Document Type

Article

Publication Date

1975

Abstract

Controversy continues unabated over the question left unresolved by DeFunis v. Odegaard: whether in its admissions process a state law school may accord preferential treatment to certain racial and ethnic minorities. In the pages of two journals published by the University of Chicago, Professors John Hart Ely and Richard Posner have established diametrically opposed positions in the debate. Their contributions are of special interest because each undertakes to answer the question within the framework of a theory concerning the proper distribution of authority between the judiciary and the other institutions of government. Neither position, in my judgment, adequately confronts the problem of the judicial role in a democracy. The value choices Posner would have the courts eschew are inescapable if the equal protection clause is to be employed as a measure of legislative power. Precisely because such choices are essential whenever the clause is used to limit legislative power, however, appropriate sensitivity to the values served by democratic decision-making requires courts to defer to legislative judgments unless they clearly transgress constitutional tradition.
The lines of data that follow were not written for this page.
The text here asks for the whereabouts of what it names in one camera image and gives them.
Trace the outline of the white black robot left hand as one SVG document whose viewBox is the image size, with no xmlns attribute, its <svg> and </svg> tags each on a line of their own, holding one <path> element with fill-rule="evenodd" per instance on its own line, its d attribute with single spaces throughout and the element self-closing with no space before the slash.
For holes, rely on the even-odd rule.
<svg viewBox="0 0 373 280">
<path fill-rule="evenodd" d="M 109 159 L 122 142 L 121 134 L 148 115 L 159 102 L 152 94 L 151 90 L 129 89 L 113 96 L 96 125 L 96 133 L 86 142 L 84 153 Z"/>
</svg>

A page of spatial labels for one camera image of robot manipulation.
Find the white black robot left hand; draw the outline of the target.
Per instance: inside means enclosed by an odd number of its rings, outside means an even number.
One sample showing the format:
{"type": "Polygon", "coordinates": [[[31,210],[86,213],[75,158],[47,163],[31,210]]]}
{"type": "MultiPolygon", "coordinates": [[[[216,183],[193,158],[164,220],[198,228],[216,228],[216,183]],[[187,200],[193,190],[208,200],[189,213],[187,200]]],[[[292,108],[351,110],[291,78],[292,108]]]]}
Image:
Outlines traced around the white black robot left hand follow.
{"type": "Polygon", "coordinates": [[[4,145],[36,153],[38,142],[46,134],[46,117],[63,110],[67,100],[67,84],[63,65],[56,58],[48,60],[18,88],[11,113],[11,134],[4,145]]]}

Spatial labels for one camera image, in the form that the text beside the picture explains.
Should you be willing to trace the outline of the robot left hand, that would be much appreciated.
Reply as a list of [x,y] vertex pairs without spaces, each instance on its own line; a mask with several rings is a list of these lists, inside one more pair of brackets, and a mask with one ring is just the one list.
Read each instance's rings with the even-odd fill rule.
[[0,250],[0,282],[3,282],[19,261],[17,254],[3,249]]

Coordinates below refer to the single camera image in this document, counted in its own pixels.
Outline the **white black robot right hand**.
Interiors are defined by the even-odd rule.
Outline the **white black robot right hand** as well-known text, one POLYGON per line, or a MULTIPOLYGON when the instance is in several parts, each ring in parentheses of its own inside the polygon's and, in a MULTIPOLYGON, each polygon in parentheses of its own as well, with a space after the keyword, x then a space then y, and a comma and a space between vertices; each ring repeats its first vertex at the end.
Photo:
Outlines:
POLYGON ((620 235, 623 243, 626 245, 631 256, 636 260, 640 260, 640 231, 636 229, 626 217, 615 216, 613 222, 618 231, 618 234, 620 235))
Nothing in American constitutional tradition requires courts to deny legislatures the power to authorize preferential admissions policies for racial and ethnic minorities. The validity of such policies depends only upon a judgment that they serve the public welfare. The arguments that can be advanced to support such a judgment are more than ample to sustain such an exercise of legislative power. The precise question posed by DeFunis and like cases, however, is not whether preferential admissions policies are within the competence of a legislature, but whether they are valid when adopted by a university without explicit legislative sanction. There is, I shall argue, a significant difference between these questions, and because of that difference existing racial preference programs draw no support from Ely's analysis. Although there is good reason to sustain preferential policies in any event, the grounds for such a judgment are far less compelling than they would be if the policies had received explicit legislative approval.